RECORDS TO USE section start
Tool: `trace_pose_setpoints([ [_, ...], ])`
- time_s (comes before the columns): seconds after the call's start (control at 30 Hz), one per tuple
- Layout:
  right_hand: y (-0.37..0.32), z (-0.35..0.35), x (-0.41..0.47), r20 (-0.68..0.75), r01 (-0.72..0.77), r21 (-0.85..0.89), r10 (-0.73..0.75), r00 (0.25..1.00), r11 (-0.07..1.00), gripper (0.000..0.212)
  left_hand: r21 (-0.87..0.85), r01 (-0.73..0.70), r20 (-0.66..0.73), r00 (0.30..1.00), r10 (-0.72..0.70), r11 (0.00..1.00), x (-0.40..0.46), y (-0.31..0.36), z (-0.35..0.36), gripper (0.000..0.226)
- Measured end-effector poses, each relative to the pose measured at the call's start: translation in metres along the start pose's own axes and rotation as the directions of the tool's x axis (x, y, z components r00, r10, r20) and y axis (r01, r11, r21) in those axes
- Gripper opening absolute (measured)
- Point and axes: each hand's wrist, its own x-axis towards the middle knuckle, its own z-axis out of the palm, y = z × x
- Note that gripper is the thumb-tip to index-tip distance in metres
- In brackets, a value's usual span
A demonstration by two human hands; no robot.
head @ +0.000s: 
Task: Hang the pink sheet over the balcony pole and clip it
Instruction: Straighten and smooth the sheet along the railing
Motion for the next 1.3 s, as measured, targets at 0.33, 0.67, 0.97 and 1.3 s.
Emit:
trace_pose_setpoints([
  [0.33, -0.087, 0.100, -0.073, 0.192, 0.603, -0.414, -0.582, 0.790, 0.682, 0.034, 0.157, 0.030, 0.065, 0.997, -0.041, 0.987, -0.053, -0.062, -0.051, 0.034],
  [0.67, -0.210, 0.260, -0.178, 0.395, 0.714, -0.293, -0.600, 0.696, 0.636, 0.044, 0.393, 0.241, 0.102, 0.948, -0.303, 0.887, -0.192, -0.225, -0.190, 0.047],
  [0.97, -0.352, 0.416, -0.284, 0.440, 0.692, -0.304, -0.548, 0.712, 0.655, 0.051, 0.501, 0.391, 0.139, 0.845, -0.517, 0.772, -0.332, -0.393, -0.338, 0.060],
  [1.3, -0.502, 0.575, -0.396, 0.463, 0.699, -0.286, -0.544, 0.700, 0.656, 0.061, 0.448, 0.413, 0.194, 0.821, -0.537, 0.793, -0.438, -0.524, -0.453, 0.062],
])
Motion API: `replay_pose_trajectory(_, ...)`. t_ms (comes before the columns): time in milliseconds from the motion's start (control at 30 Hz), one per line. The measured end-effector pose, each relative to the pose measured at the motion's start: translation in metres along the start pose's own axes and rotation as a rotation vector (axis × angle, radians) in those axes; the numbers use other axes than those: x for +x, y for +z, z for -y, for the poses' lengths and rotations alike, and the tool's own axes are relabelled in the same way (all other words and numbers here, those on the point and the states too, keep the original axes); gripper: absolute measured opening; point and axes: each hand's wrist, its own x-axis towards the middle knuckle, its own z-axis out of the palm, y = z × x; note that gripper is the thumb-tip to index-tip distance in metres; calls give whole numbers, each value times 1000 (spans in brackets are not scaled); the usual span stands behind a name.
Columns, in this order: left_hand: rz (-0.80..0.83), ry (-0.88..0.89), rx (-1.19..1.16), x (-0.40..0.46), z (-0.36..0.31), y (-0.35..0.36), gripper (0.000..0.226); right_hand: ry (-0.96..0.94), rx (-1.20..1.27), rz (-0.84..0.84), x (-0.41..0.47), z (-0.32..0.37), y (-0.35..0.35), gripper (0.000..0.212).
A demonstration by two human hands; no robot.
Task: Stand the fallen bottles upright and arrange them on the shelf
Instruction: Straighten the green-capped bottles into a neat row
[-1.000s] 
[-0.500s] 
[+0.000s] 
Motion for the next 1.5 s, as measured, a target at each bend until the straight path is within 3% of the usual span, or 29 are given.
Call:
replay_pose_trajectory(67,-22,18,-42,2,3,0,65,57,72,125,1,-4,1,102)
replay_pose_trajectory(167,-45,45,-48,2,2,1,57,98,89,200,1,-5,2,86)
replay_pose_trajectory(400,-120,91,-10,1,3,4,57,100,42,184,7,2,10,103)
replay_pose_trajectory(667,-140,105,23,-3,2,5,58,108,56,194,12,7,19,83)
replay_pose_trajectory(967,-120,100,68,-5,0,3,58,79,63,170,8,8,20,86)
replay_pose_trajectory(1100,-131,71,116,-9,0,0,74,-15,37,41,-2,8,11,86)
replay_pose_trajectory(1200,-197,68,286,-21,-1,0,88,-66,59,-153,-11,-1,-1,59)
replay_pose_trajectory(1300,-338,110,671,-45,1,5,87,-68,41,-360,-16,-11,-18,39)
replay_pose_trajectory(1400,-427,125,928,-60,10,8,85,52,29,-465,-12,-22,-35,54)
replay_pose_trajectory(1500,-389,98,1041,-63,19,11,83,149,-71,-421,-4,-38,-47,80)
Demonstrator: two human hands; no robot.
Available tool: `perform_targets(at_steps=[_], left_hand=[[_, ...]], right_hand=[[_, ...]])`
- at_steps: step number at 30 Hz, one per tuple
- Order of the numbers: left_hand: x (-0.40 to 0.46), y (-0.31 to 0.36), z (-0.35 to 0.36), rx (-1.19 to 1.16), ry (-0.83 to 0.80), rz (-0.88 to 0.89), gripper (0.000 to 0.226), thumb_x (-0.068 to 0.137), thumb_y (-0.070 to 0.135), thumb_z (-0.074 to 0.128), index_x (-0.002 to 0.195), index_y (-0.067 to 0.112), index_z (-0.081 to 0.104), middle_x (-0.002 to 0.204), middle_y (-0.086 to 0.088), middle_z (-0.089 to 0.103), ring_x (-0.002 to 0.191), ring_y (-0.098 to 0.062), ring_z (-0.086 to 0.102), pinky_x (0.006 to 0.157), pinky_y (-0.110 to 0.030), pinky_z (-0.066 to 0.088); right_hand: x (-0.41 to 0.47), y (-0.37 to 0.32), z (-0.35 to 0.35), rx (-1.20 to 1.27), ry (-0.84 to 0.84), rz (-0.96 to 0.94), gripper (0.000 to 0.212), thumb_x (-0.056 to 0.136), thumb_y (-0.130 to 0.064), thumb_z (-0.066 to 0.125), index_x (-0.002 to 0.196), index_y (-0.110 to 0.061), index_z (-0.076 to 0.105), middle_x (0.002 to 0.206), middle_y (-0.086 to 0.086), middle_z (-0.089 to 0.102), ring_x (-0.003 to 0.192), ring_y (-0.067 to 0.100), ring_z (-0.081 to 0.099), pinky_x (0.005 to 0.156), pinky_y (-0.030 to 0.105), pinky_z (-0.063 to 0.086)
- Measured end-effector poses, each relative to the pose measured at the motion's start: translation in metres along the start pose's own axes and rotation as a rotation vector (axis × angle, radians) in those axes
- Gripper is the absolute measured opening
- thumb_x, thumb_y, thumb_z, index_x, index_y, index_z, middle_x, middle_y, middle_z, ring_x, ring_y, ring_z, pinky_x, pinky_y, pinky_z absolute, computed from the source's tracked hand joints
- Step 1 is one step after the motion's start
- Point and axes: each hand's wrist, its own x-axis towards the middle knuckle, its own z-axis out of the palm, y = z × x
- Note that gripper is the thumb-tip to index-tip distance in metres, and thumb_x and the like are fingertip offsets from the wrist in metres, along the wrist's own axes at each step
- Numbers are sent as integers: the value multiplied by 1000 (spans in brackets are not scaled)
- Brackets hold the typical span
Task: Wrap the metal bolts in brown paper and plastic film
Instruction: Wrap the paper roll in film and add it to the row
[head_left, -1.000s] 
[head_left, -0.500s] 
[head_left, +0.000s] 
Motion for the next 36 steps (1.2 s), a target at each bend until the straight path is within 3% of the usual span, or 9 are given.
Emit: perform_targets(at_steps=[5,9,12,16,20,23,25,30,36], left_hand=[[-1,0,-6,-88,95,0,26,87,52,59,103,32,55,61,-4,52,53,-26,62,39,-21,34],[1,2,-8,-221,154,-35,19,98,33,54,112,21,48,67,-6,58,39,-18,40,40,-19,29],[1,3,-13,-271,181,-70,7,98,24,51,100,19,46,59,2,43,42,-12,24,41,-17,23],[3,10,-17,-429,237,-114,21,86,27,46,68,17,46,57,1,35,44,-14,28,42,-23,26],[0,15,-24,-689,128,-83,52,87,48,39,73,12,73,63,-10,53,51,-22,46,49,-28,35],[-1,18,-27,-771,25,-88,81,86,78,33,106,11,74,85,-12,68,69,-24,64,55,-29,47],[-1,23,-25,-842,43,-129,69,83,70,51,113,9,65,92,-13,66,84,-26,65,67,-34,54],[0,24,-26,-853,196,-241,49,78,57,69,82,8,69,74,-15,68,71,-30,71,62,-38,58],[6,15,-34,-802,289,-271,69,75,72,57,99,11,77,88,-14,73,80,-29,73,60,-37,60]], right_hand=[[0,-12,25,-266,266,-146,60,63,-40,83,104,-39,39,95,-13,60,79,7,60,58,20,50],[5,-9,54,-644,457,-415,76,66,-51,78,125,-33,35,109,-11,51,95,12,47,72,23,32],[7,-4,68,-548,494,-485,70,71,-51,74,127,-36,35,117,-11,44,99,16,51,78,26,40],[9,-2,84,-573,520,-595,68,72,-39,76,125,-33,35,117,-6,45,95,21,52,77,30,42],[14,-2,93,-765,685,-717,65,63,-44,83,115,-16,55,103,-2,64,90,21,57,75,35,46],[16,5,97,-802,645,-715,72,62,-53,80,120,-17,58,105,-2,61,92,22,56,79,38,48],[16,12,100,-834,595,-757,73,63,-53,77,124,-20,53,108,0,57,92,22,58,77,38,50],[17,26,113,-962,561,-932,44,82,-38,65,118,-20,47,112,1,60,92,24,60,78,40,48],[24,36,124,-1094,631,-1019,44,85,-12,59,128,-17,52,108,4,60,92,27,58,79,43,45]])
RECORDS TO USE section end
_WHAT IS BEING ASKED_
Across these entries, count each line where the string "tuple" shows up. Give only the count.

_FINISHED EXERCISE_
2